New Visual Studio Code extension for TEI Publisher

Enhancing TEI documents with semantic markup, i.e. encode places, people or terms, can be a time consuming and tedious task. For the Karl Barth edition project, we have thus created a new extension for Visual Studio Code (vscode) and published it as Open Source.

Where it all started: a Word plugin

Within the Karl Barth edition, texts to be published in new volumes are encoded in Microsoft Word and transformed to TEI using TEI Publisher's powerful docx2TEI conversion feature based on the TEI processing model.

To simplify semantic encoding, eXist Solutions created a Word plugin for the project, which allows editors to easily encode entities occurring within the text: select a string representing an entity, click a button and the plugin will run a query against the database of the Karl Barth Gesamtausgabe, showing potential matches for each possible category.

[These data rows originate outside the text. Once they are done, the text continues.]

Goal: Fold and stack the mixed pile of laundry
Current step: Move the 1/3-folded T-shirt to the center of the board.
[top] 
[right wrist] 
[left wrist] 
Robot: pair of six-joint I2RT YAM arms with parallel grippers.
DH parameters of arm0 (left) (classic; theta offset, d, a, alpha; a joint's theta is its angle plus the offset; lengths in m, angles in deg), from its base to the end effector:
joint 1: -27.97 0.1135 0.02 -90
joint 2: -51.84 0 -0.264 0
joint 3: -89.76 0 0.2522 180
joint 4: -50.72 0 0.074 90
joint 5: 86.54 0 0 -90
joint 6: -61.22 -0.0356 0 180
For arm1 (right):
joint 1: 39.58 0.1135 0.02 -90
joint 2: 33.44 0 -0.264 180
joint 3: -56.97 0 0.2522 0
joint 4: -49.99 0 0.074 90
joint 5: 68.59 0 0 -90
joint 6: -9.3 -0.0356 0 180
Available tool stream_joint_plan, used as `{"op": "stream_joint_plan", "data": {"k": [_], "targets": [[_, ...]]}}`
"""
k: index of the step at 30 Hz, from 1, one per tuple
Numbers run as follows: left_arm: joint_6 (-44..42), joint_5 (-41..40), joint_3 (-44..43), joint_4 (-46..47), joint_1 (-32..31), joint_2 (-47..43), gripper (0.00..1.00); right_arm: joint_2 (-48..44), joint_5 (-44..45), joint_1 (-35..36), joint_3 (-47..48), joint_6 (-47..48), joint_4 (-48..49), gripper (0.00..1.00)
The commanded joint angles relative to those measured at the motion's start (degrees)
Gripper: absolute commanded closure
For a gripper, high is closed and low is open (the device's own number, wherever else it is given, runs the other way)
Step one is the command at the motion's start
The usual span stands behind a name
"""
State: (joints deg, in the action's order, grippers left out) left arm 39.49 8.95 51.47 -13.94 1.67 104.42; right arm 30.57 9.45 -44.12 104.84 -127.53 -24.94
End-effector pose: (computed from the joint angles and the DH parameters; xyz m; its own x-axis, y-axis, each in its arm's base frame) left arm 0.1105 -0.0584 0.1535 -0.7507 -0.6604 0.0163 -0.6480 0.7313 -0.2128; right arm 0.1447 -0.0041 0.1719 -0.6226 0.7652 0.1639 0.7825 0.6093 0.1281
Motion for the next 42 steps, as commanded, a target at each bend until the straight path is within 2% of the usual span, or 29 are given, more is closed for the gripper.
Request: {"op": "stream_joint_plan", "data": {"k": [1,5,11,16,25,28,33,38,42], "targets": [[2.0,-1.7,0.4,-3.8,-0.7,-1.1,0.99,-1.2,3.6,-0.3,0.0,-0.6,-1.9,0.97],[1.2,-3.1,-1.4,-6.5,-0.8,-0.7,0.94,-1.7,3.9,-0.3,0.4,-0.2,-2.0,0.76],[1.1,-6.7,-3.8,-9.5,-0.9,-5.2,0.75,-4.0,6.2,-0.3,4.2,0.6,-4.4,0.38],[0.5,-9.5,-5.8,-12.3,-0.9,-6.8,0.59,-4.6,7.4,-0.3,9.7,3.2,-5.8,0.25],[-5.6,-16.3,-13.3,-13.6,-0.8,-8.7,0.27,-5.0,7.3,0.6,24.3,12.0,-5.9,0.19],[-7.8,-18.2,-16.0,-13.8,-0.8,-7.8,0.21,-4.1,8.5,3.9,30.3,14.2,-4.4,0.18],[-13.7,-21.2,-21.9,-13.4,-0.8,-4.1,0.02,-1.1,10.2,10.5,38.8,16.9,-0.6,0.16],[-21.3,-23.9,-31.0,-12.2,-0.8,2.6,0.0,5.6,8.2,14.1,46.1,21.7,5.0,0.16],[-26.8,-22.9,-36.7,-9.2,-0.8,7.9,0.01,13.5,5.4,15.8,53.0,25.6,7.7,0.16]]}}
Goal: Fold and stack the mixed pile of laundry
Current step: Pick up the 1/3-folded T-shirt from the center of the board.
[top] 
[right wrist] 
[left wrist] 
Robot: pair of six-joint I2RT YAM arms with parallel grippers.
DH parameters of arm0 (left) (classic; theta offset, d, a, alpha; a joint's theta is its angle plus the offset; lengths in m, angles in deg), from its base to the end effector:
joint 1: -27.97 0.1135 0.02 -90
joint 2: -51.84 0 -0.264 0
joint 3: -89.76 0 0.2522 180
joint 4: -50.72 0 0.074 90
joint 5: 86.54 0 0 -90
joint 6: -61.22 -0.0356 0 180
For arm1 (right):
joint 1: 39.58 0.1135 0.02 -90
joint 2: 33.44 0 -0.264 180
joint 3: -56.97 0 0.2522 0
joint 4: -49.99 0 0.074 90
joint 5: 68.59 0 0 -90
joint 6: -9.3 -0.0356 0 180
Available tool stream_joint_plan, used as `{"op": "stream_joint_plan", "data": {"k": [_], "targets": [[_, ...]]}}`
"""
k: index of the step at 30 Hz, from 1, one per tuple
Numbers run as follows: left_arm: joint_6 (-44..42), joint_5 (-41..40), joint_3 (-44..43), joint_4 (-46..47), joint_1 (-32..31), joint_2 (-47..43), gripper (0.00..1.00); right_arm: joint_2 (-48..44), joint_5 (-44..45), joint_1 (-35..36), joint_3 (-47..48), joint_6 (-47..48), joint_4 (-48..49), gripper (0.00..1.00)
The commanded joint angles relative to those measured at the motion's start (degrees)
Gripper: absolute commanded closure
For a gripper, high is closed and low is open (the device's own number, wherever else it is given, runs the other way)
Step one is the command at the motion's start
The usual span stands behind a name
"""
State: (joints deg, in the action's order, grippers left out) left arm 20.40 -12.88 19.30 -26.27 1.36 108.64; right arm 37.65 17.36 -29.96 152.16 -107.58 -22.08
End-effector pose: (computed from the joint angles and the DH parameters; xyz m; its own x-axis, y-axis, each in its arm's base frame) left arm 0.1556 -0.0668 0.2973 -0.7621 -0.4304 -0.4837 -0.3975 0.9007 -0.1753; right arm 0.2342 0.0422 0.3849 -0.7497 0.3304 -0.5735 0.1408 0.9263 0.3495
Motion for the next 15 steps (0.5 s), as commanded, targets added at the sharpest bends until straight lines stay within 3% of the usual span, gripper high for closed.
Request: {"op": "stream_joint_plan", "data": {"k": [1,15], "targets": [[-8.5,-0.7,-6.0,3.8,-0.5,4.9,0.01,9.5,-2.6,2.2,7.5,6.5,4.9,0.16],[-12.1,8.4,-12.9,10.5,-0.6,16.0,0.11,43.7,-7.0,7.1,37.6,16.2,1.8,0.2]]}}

With another click, the selected entity is inserted into the Word document, including a reference to the entity in the database. This proved to be a huge timesaver: what took minutes before - switching to a different window, doing a search and copying the ID - is now done in seconds. A screenshot of the Word plugin is shown below:

MS Word screenshot

The plugin also allows editors to get a preview of how the current text would look like in TEI and how it would be rendered to HTML by TEI Publisher's ODD-based transformations. The preview feature sends the underlying Word XML to a TEI Publisher instance, which transforms it first to TEI, and then - if requested - to HTML. Editors can thus see the text as it would later appear on the website.

Porting it to Visual Studio Code

However, the Word-workflow only covers the new volumes: we still have 54 already published volumes in TEI, which need to be extended. Parts of this is done automatically (via entity detection), but there's still a lot of manual editing involved. Thus the question arised if the Word plugin could be ported to an XML editor.

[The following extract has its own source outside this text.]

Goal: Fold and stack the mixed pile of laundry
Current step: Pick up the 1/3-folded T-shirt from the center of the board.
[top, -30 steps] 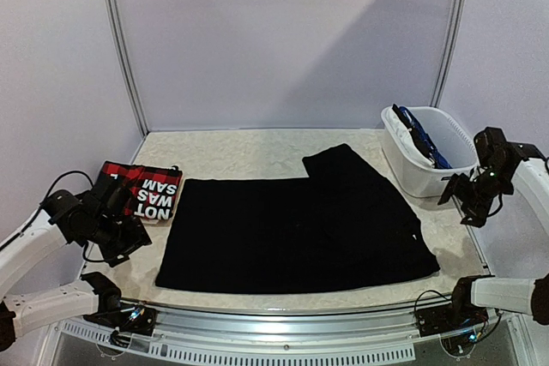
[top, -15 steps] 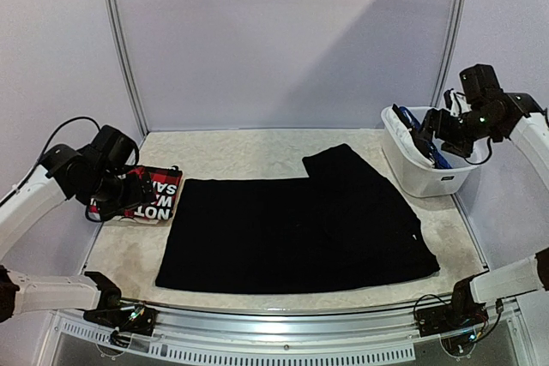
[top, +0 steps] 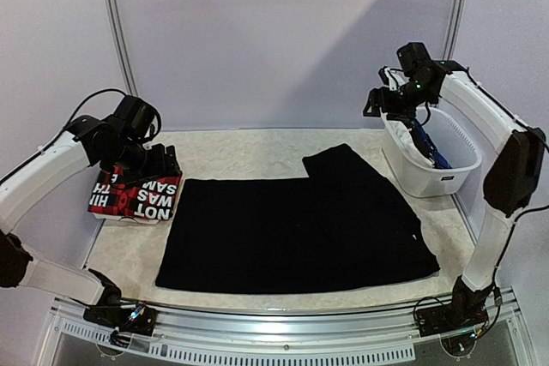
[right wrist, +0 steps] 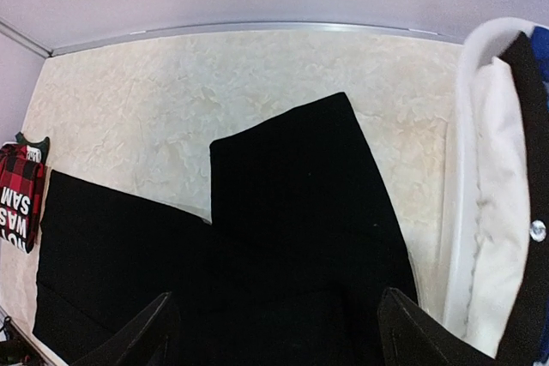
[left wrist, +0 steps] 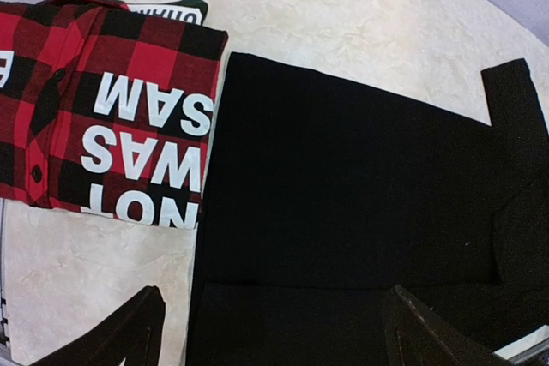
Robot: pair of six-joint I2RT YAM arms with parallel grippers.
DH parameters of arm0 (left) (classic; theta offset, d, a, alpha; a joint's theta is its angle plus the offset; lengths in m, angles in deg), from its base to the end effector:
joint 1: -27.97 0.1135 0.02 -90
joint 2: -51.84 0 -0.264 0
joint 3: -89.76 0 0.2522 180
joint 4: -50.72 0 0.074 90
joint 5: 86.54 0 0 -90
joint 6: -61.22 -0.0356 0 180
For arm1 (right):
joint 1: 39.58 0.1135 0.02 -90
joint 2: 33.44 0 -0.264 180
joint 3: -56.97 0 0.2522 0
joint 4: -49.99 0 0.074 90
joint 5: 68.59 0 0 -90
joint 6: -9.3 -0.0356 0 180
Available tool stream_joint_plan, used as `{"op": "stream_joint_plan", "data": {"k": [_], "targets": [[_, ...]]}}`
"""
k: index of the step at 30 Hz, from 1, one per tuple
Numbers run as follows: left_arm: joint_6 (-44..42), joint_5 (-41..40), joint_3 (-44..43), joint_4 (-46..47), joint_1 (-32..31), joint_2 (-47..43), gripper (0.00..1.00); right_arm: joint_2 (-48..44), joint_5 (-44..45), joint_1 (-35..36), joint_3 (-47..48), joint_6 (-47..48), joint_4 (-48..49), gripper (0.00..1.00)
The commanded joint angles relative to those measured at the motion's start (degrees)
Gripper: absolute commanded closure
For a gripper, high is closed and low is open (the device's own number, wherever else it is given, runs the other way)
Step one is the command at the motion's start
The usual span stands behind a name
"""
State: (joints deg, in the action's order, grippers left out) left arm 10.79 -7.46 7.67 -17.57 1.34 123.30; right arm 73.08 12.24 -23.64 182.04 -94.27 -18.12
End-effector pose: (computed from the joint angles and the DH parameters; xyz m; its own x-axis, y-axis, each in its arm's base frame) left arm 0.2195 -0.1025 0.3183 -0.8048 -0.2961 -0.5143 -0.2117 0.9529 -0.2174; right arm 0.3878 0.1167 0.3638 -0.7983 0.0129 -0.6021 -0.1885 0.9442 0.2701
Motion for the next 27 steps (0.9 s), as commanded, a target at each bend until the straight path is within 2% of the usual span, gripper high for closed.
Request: {"op": "stream_joint_plan", "data": {"k": [1,6,12,20,27], "targets": [[-2.8,3.1,-1.3,2.0,-0.6,1.7,0.11,10.3,-1.9,0.9,10.0,3.1,-2.9,0.2],[-3.2,4.6,-1.5,2.3,-0.6,4.1,0.12,21.2,-1.8,1.0,18.9,4.3,-3.6,0.23],[-2.7,6.8,-2.4,2.7,-0.7,7.4,0.14,30.0,-2.9,1.1,23.0,4.6,1.4,0.25],[-3.0,9.5,-5.6,2.3,-0.7,12.8,0.15,37.5,-2.2,1.0,25.5,1.8,13.3,0.29],[-3.1,10.5,-8.8,1.6,-0.7,17.0,0.16,44.1,-1.6,-0.1,28.7,-3.8,19.9,0.35]]}}
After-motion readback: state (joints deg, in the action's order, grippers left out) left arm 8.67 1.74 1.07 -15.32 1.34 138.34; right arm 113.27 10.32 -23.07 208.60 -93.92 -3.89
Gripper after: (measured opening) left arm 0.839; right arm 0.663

For sure, oXygen would have been the obvious choice, but since the Word Plugin was already written in javascript/typescript, we decided to give Visual Studio Code a try. It turned out to be rather straightforward and the first usable version was done within one evening. Thrilled by the success, we invested two more days to make the plugin more generic, in particular, add connectors for other authority databases. Beyond the Karl Barth Gesamtausgabe, we now have connectors for the German GND, metagrid, Geonames and Google places.

Enity lookup screencast

The TEI snippet to be inserted for each of the entity types can be configured in the settings. For example, you could replace <persName> with <name type="person"> if you like.

Previews

The HTML preview feature has been ported as well: pressing a keyboard shortcut or clicking the toolbar icon will present you with a list of ODDs available for transformations, and then open a new editor panel showing the transformation result in HTML. All you need is a TEI Publisher 7 instance which has a matching ODD installed. The plugin uses the general API introduced with TEI Publisher 7, which will also be exposed automatically by any application generated from it.

HTML preview screencast

Snippets

Finally, it is rather straightforward to create reusable snippets in vscode. To start with, we implemented the one shortcut we use most in oXygen and miss everywhere else: wrap the current selection with an element (the Scholarly XML extension described below also has this, but it doesn't hurt to have it twice in case you're not using that).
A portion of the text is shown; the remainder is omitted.